Adolfo 06/05/2021
Sinceramente, só fala mal dessa trilogia quem a leu errado
Até agora neste 2021 essa trilogia foi a parada mais fora da curva que peguei pra ler, que qualquer um deve ter decidido pegar pra ler e o feito até aqui este final, e certamente por isso se deu uma polarização visível entre várias críticas e resenhas em torno da obra. Então vou tentar não falar demais, e nisso não entrar nos méritos e deméritos dos textos e condução dos mesmos, que de início vão mesmo colonizar o leitor; vão inocular esse brilho nele, e aperfeiçoá-lo ou desfigurá-lo, com certeza mudá-lo.
A esta altura, após lidos os primeiros livros, já deve estar bem claro que a palavra escrita não é a parte crucial da mensagem -- mas na inépcia dos seus limites um convite obscuro. Um artifício obsoleto, ainda que funcional, a uma compreensão abrangente e interseccionada, mas tão dolorosa quanto é limitada a percepção de linguagem. Pois bem, feito as amostras que chegaram ao Comando Sul, postas sob escrutínio rigoroso das expectativas, olhar fixamente para qualquer questão do livro e esperar que ela pisque primeiro só vai causar perplexidade e frustração. Vai transformá-lo a em mais uma criatura que geme entre os juncos, essa galera aqui cheia de mi-mi-mi porque não teve sua curiosidade sossegada.

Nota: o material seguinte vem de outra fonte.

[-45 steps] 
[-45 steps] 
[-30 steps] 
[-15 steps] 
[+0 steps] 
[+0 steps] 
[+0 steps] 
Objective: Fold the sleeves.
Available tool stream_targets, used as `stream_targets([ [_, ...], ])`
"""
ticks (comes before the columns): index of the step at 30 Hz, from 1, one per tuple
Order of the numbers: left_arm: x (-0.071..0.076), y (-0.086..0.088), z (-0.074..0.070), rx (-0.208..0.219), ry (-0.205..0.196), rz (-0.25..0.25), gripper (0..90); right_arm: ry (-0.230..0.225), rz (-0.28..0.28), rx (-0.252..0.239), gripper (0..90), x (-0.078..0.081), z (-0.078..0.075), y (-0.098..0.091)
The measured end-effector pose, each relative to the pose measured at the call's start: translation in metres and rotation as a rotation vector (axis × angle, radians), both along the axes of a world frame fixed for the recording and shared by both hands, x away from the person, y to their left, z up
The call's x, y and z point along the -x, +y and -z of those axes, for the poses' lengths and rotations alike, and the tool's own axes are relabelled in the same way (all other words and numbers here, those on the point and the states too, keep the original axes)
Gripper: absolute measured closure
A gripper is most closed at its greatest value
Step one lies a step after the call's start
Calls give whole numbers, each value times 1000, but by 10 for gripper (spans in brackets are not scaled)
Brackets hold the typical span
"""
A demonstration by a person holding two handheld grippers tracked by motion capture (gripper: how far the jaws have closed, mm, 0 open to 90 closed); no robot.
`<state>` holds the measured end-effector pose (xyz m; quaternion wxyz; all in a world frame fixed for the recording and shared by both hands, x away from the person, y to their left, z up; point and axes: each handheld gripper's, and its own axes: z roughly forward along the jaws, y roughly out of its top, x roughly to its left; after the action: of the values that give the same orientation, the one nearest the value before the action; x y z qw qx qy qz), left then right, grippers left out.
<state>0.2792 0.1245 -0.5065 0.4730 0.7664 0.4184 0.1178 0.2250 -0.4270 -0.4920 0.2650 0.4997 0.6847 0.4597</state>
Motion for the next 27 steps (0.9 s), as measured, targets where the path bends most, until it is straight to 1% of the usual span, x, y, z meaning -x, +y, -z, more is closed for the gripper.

Este livro não é sobre saciedade, sobre resolução, sobre se conectar com os personagens, mas sobre assimilação e mudança. Sobre um processo em andamento tão sutil quanto inexorável, num ritmo de tal forma próprio que ao se entrar em compasso através dos personagens, nossos portais à Área X e veículos através dela, o ajuste é meticulosa e violentamente brusco. Cada revelação é bíblica aqui, porém não é o livro das revelações o mais obscuro de todos? E falando no Apocalipse, o livro é tão nítido em sua opacidade, em sua exigência de um sacrifício humano ou fucking 38! que mesmo o Rastejador da torre e mesmo a Bióloga parecem ter sido diretamente tirados das descrições de anjos do Velho Testamento... Essa ficção científica, mesmo em sua explicação mais cabal, quase nos pede para simplesmente ter fé naquilo. Aqui o sono da razão só nos traz monstros, feito como nunca esse diabo desses três livros foram uma influência nos meus sonhos essa semana. Cada revelação, desde o final de Controle, é pura e simplesmente assombrosa. Não há mais o deslumbramento, o horror confuso e letárgico de Aniquilação. São bombas que se vê explodir ao longe e até cair a ficha mal sobra tempo de se preparar para a onda de choque.
Por fim, que já escrevi demais, este livro vai concluir a trilogia entretanto não vai oferecer as resoluções esperadas, não trará à luz a maioria das respostas, nem definirá maiores desfechos. Ele é "um enigma embrulhado num quebra-cabeça". Vai se retroalimentar das respostas dadas a nos conduzir a mais especulações. Vai recombinar suas certezas, vai imortalizar suas paranoias numa flor que não morre, vai colocar "alguma coisa no seu olho de que você não consegue se livrar". Este livro é uma verdadeira extensão da Área X nas suas mãos, e pro bem ou para o mal, sem propósito inicial algum, uma contaminação que não poderá ser contida, uma fronteira que vai se expandir sabe-se lá até onde... Sem querer forçar o trocadilho, um verdadeiro "aceita que dói menos".